2. | Irrevocable Waiver and Deemed Satisfaction of the Minimum Condition and All Other Annex 1 Conditions. |
Parent and Purchaser hereby irrevocably waive and deem to be satisfied the Minimum Condition, the conditions to the Offer set forth in clauses (d) and (f) of Annex 1 to the Merger Agreement (excluding any willful or intentional breach of any material obligation of the Company) and irrevocably waive their right to terminate the Merger Agreement under Sections 8.1(b)(iii), (c)(iv) and (c)(v).
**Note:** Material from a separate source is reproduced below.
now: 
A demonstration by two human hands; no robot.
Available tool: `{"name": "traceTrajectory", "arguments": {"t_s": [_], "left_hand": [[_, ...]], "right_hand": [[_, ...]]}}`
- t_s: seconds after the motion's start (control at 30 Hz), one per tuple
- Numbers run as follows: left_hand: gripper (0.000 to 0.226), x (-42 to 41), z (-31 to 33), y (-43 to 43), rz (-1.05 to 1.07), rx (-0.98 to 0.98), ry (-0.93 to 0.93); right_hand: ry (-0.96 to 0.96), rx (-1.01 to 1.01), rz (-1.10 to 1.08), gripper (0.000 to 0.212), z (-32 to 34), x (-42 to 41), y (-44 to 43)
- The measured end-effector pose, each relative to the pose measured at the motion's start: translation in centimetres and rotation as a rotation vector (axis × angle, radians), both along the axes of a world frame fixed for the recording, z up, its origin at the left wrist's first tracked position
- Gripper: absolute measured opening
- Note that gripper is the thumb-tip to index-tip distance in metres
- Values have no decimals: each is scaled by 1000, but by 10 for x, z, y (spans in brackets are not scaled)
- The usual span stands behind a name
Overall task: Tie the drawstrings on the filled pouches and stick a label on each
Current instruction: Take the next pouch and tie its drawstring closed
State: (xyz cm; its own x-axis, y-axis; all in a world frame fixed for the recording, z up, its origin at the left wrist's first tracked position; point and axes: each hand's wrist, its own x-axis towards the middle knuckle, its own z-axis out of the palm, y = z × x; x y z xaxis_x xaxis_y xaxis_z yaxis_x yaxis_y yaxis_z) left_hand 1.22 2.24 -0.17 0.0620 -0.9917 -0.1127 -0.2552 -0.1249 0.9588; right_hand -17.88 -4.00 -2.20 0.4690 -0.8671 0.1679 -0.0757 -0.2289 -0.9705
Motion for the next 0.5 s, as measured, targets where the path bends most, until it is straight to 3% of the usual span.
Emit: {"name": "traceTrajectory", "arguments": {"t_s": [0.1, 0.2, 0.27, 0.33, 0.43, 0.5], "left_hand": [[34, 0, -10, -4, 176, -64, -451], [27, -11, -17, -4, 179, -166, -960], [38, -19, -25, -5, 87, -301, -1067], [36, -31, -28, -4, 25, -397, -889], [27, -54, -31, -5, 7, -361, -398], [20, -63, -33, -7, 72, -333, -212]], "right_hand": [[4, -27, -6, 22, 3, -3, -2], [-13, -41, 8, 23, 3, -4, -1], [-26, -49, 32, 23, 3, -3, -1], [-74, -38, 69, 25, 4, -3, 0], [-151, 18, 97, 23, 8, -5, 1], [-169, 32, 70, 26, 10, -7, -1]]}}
3. | Inconsistent Provisions. |
All provisions of the Merger Agreement which have not been amended by this First Amendment shall remain in full force and effect. Notwithstanding the foregoing to the contrary, to the extent that there is any inconsistency between the provisions of the Merger Agreement and this First Amendment, the provisions of this First Amendment shall control and be binding.
4. | Defined Terms. |
Capitalized terms used herein and not defined shall have the meanings ascribed thereto in the Merger Agreement.
5. | Counterparts. |
This First Amendment may be executed in one or more counterparts, all of which taken together shall constitute a single instrument. Execution and delivery may be by facsimile transmission.
[Signatures on Next Page. Remainder of Page Intentionally Blank.]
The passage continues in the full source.